# Exercise aim:
From the records that follow, copy every line in which "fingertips" appears.

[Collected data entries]
****************

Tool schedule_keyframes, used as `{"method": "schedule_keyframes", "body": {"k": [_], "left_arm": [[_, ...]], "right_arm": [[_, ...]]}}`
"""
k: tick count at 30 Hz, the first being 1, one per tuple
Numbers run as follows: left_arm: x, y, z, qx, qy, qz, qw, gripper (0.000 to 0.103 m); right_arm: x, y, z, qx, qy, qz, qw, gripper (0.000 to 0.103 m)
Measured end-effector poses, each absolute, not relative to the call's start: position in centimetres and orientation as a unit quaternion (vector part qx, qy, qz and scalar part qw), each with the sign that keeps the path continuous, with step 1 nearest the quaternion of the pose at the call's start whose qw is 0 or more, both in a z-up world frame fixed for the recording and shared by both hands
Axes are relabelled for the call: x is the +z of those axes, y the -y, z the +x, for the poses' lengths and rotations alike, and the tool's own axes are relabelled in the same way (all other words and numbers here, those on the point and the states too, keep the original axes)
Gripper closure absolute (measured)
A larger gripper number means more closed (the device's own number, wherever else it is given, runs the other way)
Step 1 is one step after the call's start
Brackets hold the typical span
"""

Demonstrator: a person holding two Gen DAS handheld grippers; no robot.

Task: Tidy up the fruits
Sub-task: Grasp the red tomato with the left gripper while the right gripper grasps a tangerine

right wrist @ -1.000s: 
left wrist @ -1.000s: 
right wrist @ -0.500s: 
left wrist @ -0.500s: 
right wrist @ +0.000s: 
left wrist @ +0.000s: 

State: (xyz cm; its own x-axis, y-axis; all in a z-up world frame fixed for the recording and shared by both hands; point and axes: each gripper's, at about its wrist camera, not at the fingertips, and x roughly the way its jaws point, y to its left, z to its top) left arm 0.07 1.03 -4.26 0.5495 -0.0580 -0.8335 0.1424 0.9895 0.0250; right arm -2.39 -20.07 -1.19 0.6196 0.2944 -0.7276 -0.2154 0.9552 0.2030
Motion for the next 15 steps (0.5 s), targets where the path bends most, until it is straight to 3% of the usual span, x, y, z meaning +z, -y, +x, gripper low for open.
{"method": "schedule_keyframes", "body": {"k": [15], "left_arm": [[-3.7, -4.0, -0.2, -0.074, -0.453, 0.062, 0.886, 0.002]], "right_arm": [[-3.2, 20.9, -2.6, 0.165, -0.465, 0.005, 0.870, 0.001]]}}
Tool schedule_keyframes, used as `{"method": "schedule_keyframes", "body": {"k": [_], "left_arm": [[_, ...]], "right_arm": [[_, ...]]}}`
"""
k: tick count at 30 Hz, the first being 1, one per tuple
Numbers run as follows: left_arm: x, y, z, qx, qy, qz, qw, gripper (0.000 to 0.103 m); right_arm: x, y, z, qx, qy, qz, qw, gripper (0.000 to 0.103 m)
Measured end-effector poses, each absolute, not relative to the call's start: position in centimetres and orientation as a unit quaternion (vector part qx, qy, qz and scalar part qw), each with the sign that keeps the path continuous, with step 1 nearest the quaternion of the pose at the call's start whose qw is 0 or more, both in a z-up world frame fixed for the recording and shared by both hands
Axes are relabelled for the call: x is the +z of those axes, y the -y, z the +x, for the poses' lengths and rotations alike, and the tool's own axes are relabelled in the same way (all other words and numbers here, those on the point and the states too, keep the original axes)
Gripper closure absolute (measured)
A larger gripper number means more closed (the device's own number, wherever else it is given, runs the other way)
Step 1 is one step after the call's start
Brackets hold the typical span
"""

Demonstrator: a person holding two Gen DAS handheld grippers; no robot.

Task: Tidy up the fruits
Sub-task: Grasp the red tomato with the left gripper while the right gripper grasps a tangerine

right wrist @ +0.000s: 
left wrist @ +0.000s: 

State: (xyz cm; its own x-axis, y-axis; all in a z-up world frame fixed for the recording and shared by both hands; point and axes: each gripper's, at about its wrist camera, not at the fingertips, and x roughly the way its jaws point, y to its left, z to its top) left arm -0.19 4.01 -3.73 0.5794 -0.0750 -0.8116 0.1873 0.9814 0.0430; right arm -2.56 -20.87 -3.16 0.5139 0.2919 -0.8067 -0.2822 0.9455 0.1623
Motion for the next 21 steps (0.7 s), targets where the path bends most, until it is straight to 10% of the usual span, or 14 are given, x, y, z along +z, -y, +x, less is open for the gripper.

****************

# Task output:
State: (xyz cm; its own x-axis, y-axis; all in a z-up world frame fixed for the recording and shared by both hands; point and axes: each gripper's, at about its wrist camera, not at the fingertips, and x roughly the way its jaws point, y to its left, z to its top) left arm 0.07 1.03 -4.26 0.5495 -0.0580 -0.8335 0.1424 0.9895 0.0250; right arm -2.39 -20.07 -1.19 0.6196 0.2944 -0.7276 -0.2154 0.9552 0.2030
State: (xyz cm; its own x-axis, y-axis; all in a z-up world frame fixed for the recording and shared by both hands; point and axes: each gripper's, at about its wrist camera, not at the fingertips, and x roughly the way its jaws point, y to its left, z to its top) left arm -0.19 4.01 -3.73 0.5794 -0.0750 -0.8116 0.1873 0.9814 0.0430; right arm -2.56 -20.87 -3.16 0.5139 0.2919 -0.8067 -0.2822 0.9455 0.1623

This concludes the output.